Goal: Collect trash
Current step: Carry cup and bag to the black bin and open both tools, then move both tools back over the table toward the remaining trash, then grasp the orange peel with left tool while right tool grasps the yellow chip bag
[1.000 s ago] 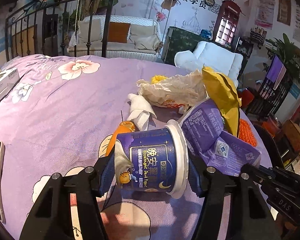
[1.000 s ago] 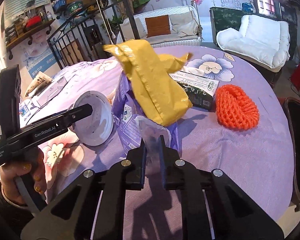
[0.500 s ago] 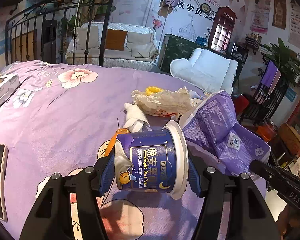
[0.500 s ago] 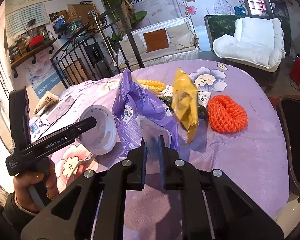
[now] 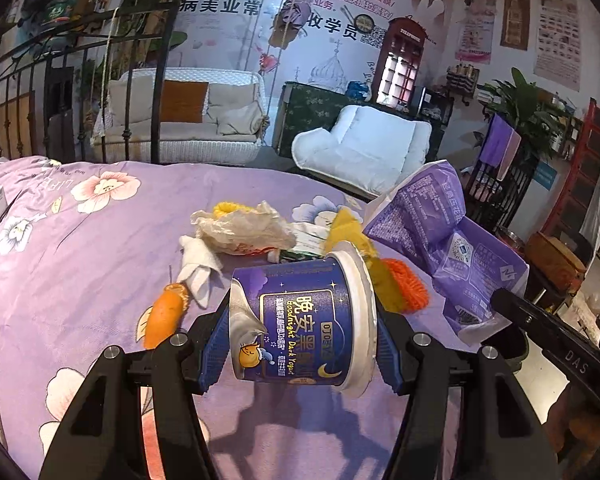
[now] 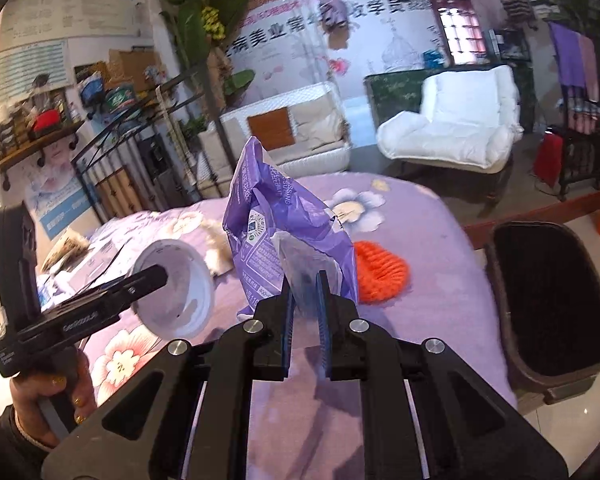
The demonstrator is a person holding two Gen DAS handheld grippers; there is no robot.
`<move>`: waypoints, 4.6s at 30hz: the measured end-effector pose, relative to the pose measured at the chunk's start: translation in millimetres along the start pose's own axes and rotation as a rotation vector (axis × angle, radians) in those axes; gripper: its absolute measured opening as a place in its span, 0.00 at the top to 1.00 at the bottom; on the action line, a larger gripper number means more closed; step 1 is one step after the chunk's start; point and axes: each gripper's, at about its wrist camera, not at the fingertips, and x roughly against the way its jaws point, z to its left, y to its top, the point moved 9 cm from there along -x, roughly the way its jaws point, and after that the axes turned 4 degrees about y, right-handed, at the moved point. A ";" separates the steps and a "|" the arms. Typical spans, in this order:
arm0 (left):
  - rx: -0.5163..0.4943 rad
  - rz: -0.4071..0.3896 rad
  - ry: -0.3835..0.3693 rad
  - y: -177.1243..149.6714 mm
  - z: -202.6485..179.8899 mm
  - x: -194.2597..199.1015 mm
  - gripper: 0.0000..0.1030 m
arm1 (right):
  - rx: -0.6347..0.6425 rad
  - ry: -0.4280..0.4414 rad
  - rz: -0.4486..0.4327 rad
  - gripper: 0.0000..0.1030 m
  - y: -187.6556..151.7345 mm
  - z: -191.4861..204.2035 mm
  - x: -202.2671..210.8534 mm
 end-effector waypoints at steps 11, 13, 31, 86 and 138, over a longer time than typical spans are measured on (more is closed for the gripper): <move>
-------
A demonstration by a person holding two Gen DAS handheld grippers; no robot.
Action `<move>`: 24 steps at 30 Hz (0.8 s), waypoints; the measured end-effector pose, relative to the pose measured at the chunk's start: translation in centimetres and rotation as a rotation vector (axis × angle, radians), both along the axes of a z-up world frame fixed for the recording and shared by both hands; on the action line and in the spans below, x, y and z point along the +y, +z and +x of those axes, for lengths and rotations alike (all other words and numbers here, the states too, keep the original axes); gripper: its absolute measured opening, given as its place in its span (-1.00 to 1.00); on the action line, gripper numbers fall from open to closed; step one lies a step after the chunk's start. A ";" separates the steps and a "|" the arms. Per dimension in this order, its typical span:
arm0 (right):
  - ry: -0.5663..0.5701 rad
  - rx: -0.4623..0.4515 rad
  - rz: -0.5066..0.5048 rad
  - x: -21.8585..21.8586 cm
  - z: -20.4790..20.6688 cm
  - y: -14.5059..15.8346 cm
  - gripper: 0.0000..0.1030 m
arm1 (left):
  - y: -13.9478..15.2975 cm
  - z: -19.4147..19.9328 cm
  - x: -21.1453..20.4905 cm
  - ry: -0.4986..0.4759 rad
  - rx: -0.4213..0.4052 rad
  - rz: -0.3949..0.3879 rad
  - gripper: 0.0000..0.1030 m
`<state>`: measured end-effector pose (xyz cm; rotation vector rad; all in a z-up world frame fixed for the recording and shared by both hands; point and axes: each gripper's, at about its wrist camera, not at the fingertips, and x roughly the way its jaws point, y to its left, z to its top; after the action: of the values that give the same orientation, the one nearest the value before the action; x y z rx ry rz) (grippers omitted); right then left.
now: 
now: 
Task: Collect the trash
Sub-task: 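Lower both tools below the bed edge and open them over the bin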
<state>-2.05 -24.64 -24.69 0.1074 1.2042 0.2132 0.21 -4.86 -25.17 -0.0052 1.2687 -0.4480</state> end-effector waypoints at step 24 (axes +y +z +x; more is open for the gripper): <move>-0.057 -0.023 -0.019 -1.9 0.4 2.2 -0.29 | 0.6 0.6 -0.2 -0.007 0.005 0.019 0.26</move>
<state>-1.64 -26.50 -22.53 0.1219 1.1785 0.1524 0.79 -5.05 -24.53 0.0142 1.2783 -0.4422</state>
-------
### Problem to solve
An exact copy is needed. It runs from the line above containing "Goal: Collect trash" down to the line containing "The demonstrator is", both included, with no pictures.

### Exercise result
Goal: Collect trash
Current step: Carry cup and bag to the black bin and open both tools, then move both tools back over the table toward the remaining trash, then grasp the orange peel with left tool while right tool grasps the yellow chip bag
[1.000 s ago] 
[1.000 s ago] 
[0.500 s ago] 
[0.500 s ago] 
[now] 
[now] 
The demonstrator is a person holding two Gen DAS handheld grippers; there is no robot.

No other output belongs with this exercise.